Design Methods

Analysis of an A-Class catamaran coupling a CFD sail analysis with an analytical velocity prediction program (VPP) tuned against multiphase CFD analysis of the hull.


Sail design is a particularly complex aerodynamic problem. Apart from the capability to accurately predict sail performance, a numerical design tool must be able to adjust the analysis to sailing conditions (boat speed and direction) that are strictly related to hull performance. For this reason, sail design is generally approached within Velocity Prediction Program (VPP) environments, which estimate the overall performance of the boat by modeling the multiple physics involved in sailing mechanics.


To develop a sail shape optimization procedure for an A-Class catamaran on HPC architecture, Design Methods, RBF-Morph and the University of Rome Tor Vergata (Italy), used ANSYS CFD solutions. The procedure involved coupling ANSYS Fluent aerodynamic analysis to an analytical velocity prediction program (VPP) system to solve the six-degrees-of-freedom boat equilibrium problem in an iterative manner.
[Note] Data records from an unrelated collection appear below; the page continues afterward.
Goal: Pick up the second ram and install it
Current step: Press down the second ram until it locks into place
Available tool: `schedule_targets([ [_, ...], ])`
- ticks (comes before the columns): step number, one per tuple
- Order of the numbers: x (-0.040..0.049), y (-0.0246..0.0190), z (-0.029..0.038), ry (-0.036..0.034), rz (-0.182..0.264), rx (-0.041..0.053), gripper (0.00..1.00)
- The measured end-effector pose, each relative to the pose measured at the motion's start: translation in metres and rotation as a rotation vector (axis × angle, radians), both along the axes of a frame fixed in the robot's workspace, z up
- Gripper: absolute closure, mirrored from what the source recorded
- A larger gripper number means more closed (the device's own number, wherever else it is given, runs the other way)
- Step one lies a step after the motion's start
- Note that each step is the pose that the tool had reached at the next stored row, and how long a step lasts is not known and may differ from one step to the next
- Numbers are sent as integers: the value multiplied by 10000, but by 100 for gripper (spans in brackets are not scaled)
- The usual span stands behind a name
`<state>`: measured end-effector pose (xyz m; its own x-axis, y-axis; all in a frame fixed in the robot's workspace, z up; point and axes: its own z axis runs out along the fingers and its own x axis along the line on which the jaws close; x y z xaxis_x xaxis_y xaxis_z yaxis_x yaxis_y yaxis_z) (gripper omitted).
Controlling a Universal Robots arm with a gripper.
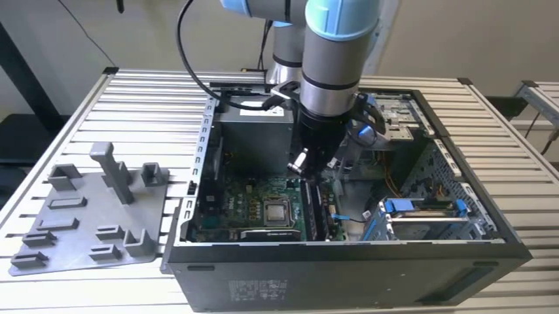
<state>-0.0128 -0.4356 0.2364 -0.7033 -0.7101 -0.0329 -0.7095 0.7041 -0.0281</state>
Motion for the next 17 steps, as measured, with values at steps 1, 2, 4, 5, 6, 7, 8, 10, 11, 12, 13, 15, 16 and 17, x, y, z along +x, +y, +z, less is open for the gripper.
schedule_targets([
  [1, -3, 0, -3, 0, 154, 1, 89],
  [2, -5, 0, -6, 0, 307, 4, 89],
  [4, -11, 0, -10, 0, 603, 6, 89],
  [5, -20, -3, -12, 0, 715, 8, 89],
  [6, -26, -9, -13, -1, 751, 9, 89],
  [7, -34, -18, -13, 0, 778, 10, 89],
  [8, -39, -27, -13, 0, 815, 13, 89],
  [10, -48, -28, -14, -1, 1011, 16, 89],
  [11, -52, -30, -15, 0, 1130, 16, 89],
  [12, -56, -36, -15, -1, 1217, 16, 89],
  [13, -59, -44, -16, -1, 1286, 16, 89],
  [15, -66, -63, -19, -1, 1392, 16, 89],
  [16, -69, -77, -22, -2, 1440, 18, 89],
  [17, -71, -89, -24, -1, 1483, 16, 89],
])
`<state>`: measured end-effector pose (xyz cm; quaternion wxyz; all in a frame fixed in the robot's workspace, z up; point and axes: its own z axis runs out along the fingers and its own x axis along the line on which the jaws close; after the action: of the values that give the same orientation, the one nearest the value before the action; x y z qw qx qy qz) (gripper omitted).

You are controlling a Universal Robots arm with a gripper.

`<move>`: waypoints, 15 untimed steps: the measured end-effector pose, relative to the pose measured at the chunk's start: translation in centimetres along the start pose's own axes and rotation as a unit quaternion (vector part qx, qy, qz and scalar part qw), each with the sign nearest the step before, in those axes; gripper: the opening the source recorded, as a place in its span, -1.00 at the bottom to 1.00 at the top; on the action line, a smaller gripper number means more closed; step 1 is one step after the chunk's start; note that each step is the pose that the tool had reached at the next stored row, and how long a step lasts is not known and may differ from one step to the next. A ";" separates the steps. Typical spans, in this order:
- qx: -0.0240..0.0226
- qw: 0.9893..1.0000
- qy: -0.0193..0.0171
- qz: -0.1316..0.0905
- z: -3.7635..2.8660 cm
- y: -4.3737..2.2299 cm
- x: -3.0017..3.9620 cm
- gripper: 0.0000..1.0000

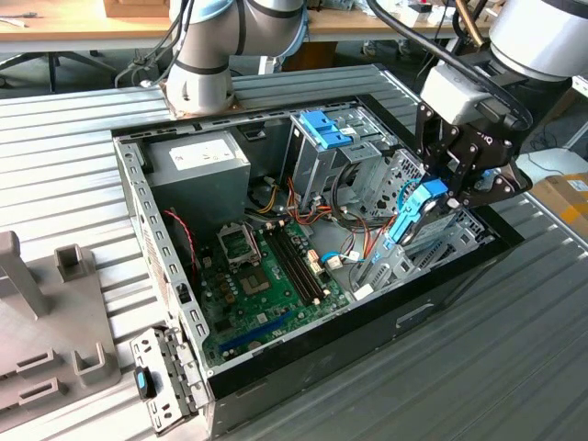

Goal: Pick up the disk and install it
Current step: 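Insert the disk into the insertion slot, then insert the first disk wire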

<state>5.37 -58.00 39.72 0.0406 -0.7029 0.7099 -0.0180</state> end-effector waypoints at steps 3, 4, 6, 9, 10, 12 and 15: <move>0.000 1.000 0.000 0.000 0.02 0.00 0.00 -0.26; 0.000 1.000 0.000 0.000 0.02 0.00 0.00 -0.26; 0.000 1.000 0.000 0.000 0.03 0.00 0.00 0.01; 0.000 1.000 0.000 0.000 0.05 0.00 0.00 0.01; 0.000 1.000 0.000 0.000 0.06 0.01 0.00 0.01; 0.000 1.000 0.000 0.000 0.08 0.01 0.00 0.01; 0.000 1.000 0.000 0.000 0.11 0.01 0.01 0.01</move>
<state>5.37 -58.00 39.61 0.0406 -0.7029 0.7099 -0.0180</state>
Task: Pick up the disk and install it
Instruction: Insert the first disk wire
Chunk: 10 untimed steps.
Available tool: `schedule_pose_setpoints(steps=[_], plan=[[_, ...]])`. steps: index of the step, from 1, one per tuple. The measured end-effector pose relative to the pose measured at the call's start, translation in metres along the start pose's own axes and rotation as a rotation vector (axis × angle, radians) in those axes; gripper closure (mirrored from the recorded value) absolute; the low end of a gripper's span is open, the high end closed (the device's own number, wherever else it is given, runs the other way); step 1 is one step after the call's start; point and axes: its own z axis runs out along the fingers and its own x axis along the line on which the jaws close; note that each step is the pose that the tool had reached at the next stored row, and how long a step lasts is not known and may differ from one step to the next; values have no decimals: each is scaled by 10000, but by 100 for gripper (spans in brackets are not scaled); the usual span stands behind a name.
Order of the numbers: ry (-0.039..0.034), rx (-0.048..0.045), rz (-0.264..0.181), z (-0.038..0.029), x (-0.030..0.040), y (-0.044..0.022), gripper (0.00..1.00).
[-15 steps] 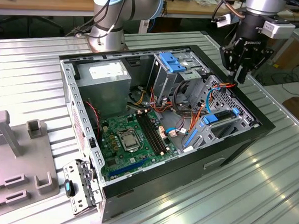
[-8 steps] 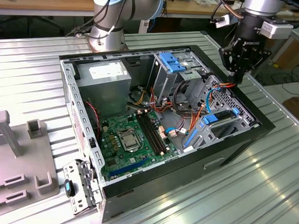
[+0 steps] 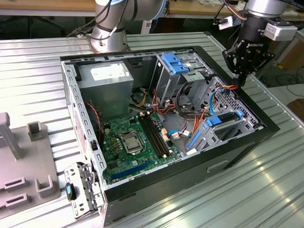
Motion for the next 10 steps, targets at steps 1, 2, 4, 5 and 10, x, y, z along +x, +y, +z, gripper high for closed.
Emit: schedule_pose_setpoints(steps=[1,2,4,5,10], plan=[[0,0,-1,0,0,0,78],[0,0,-1,0,0,0,78],[-1,4,-1,-5,1,1,78],[-2,7,0,-14,2,3,78],[-51,146,9,-33,7,12,78]])
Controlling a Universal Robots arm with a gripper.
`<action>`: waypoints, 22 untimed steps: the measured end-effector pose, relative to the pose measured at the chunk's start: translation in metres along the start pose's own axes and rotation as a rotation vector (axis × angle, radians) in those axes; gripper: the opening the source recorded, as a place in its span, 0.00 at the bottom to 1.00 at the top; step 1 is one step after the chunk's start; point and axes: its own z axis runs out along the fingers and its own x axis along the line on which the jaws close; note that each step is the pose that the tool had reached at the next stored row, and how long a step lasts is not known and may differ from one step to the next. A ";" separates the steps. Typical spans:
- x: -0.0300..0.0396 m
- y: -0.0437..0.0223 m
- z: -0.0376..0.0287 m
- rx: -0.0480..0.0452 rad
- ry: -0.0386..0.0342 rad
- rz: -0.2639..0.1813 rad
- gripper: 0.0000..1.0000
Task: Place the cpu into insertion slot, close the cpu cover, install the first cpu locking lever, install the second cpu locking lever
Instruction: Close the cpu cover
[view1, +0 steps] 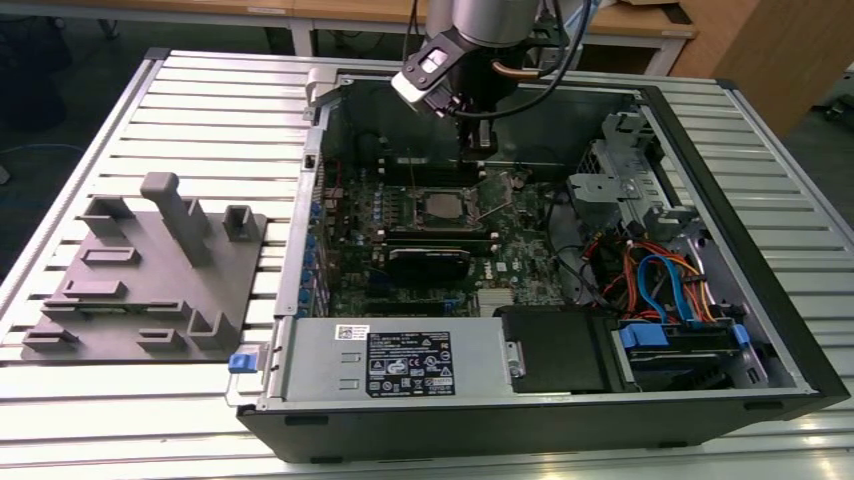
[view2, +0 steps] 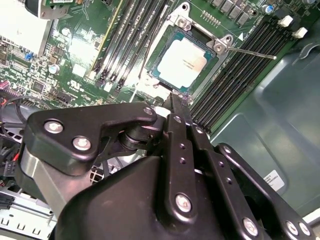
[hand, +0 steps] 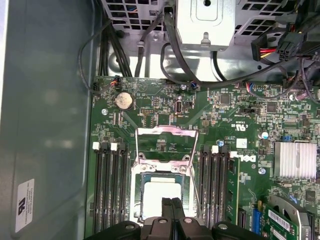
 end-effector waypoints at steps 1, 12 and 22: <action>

The sail shape parameterization acted directly on the numerical CFD domain by mesh morphing using RBF-Morph. The aerodynamic analysis was performed assuming a wind boundary layer profile at far-field, with fixed velocity and sailing direction (updated in an iterative cycle within the VPP environment). The computations were performed by double phase steady-state CFD runs using the VOF formulation at several speeds, attitudes and displacements.

Business Benefit:

Design Methods is an engineering company that provides multidisciplinary consulting and design services using state-of-the-art aerospace technologies. The development of methodologies like the described sail design tool is strategic to prove the company’s capability to offer services at the highest technological levels in fields other than aerospace. With this CFD-based sail shape optimization procedure, they can offer a premium design service to sailmakers, sailing teams or any private ship owner who wishes to improve the performance of a sailing ship.